Aber das ist spekulativ: Andere Ripolin-Maler, wie (gelegentlich) Pablo Picasso, dezidiert Francis Picabia und konsequent Sidney Nolan haben jedenfalls keine bleibenden Schäden davongetragen. Und vielleicht hat diese wahre Mystikerin auch umgekehrt, wie eine Orakelpriesterin, die Rauschzustände gebraucht, um ihre inneren Kämpfe zu bestehen: In ihren nachgelassenen Briefen verrät sie, wen Gott als nächstes zu sich rufen wird – denn er hat es ihr anvertraut – oder wähnt sich mitten in der Schlacht zwischen himmlischen Heerscharen und den Armeen Satans: Letzterer umwirbt und bedrängt Séraphine.
Aber sie wird standhaft bleiben. Sie malt, weil Gott sie auserwählt hat, um die Welt zu retten, wie die Psychoanalytikerin Françoise Cloarec in einem Buch über sie betont. Sind es die Früchte eines neuen Paradieses? Beeren der Erlösung? Oder züngeln doch die Flammen der Hölle durch die Blätter ihrer Roten Bäume?

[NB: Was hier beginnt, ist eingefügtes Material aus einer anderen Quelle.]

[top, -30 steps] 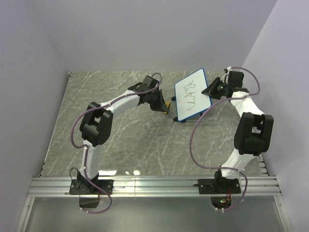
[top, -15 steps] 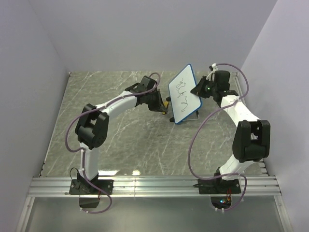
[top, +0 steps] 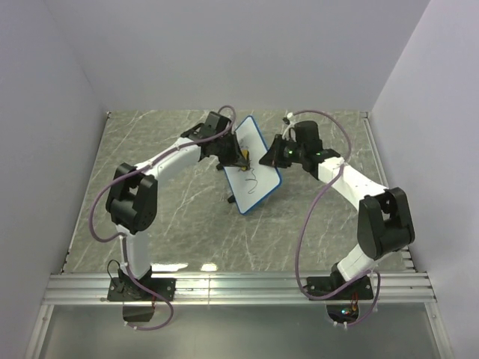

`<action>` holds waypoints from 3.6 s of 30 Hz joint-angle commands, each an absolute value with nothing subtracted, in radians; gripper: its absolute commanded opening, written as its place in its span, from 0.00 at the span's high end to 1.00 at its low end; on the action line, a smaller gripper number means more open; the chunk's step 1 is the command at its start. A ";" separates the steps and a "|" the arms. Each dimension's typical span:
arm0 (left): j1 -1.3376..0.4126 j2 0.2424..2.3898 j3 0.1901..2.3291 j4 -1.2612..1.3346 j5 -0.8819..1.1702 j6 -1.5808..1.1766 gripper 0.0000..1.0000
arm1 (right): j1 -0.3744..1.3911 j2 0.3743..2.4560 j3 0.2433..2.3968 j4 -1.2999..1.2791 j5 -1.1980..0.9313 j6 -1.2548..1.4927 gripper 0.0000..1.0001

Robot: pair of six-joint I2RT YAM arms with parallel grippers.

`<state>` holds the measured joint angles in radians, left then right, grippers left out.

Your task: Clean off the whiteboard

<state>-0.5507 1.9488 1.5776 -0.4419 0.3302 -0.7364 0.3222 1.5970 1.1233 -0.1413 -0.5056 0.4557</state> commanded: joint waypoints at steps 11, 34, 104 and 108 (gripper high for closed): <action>-0.552 1.844 1.473 -0.322 0.345 -0.741 1.00 | 0.508 1.819 1.247 -0.298 -0.649 0.528 1.00; -0.361 2.069 1.402 -0.316 0.344 -0.606 1.00 | 0.506 1.825 1.278 -0.359 -0.612 0.532 1.00; -0.430 2.121 1.874 -0.522 0.488 -0.647 1.00 | 0.508 1.862 1.347 -0.515 -0.581 0.374 1.00; -0.396 2.178 1.991 -0.515 0.506 -0.678 1.00 | 0.508 1.864 1.350 -0.523 -0.581 0.371 1.00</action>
<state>-0.3836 2.1227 1.8874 -0.5919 0.4133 -0.6319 0.4179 1.8194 1.4036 -0.3599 -0.5167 0.5140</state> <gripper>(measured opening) 0.076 0.115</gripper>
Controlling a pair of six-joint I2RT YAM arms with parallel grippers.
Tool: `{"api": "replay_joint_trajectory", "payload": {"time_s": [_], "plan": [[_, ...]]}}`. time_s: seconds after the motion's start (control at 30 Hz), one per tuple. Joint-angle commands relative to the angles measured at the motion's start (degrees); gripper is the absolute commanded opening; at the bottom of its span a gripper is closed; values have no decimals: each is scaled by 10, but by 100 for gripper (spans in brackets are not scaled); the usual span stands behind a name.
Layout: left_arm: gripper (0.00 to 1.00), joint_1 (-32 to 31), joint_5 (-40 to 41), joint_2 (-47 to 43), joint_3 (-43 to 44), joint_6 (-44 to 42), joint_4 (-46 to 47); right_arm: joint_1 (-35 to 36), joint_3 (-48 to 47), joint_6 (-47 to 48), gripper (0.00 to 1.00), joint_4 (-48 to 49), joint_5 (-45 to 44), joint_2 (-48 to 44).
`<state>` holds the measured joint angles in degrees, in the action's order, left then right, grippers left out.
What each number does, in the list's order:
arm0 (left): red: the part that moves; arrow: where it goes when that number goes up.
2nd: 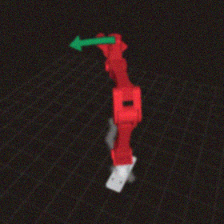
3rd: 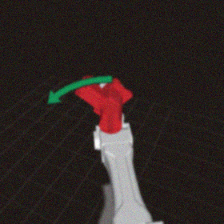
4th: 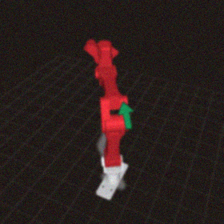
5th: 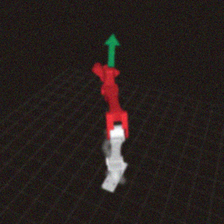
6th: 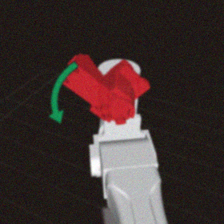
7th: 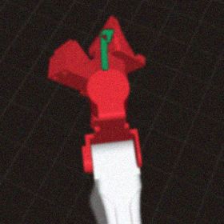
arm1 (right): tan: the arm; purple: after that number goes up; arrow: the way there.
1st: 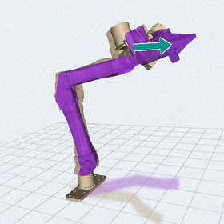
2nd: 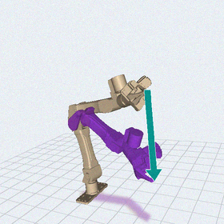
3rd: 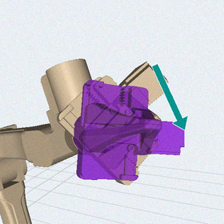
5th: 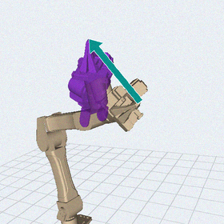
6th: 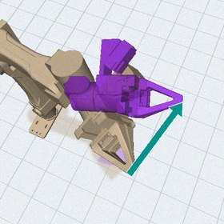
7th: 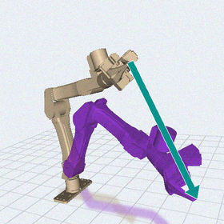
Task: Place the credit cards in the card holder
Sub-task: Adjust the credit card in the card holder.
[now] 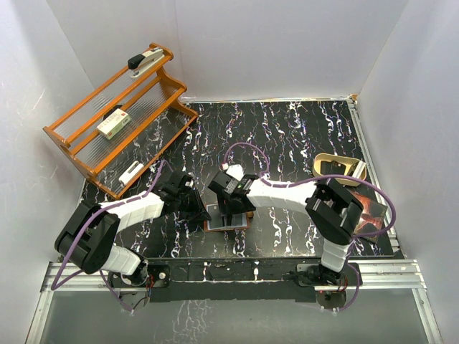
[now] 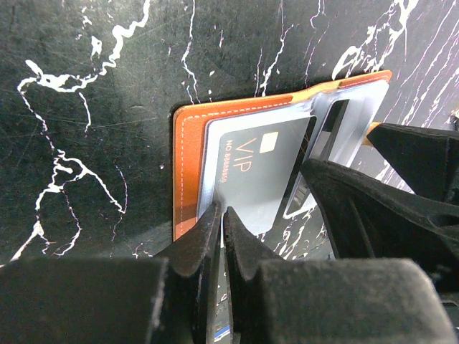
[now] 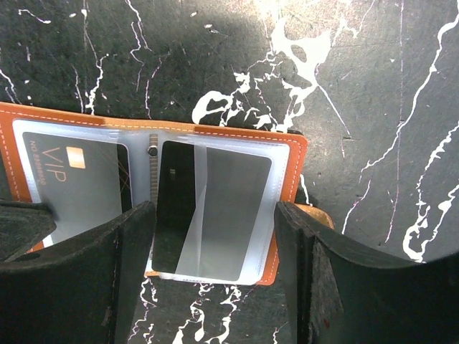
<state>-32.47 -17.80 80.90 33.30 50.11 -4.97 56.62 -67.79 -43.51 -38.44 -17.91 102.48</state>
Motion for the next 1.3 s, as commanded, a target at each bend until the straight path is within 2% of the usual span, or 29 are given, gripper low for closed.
{"api": "replay_joint_trajectory", "payload": {"time_s": [0.0,0.27,0.5,0.6,0.67,0.77,0.93,1.07,1.27], "plan": [[5,2,11,-10,-11,-6,-33,1,-10,4,65,13,-17,12],[5,2,13,-12,-10,-7,-36,1,-16,9,65,-1,-28,25],[5,2,18,-9,-9,-12,-43,1,-11,20,53,-17,-60,2],[5,2,13,-9,-5,-8,-45,1,-10,23,53,-17,-56,1],[6,2,1,-13,9,-5,-50,1,-13,24,58,-16,-47,0],[11,2,-1,-22,34,-3,-68,2,-17,22,63,-16,-34,-15],[26,3,27,-46,62,-17,-118,1,-29,27,66,-33,-33,-60],[41,8,45,-42,62,-25,-132,-1,-22,35,62,-46,-56,-87],[52,10,56,-21,53,-31,-119,-23,23,39,56,-54,-83,-118]]}}
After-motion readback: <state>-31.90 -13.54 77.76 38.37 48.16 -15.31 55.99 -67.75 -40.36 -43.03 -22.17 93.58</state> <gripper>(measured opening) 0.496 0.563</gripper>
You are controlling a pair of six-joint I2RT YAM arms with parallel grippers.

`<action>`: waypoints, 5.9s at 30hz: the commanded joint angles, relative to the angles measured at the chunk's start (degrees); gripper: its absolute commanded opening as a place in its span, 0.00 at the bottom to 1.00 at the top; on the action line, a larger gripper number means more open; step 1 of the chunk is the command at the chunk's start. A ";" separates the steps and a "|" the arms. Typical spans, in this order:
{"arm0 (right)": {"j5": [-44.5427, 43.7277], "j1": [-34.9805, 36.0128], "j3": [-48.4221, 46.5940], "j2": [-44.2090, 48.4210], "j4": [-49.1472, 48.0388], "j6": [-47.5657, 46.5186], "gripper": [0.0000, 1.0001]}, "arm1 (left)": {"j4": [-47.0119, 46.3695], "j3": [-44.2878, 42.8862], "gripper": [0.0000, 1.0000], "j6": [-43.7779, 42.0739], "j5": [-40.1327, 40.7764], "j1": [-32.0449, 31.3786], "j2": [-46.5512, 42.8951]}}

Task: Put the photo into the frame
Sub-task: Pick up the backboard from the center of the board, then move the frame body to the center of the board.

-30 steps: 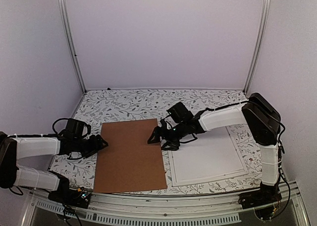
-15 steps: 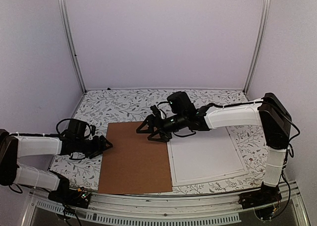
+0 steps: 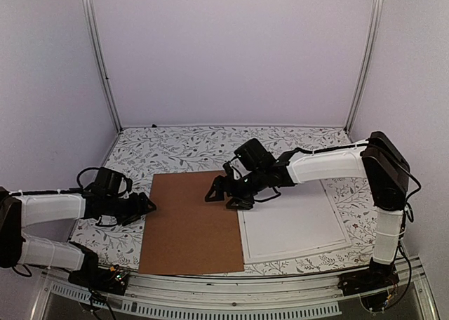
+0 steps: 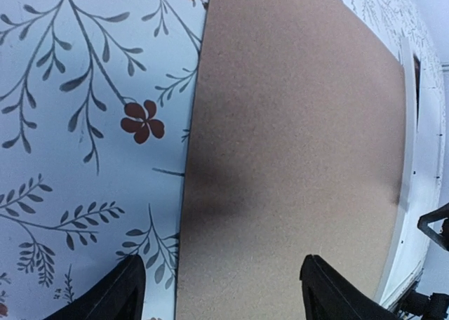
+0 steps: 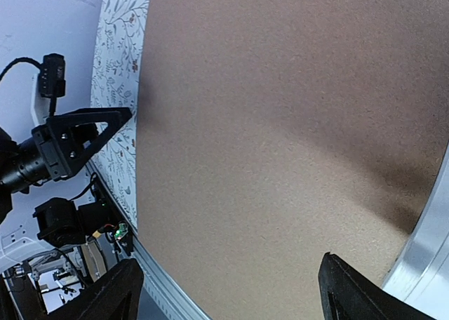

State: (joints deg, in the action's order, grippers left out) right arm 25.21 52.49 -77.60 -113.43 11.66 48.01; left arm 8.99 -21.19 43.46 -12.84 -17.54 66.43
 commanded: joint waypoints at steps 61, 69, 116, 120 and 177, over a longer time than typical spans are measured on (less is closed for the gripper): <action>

Niemand kann diese Frage entscheiden. Und darauf kommt es auch nicht an: Eine Erfahrung ist es, sich ihr zu stellen und sie nicht in willkürlich gesetzten Gruppen oder in wenig überzeugenden Begriffen zu fassen, primitiv, naiv, heilig, herzig – die doch nur die Wirkung schwächen, die Besonderheit auflösen. Und das Geheimnis verdecken.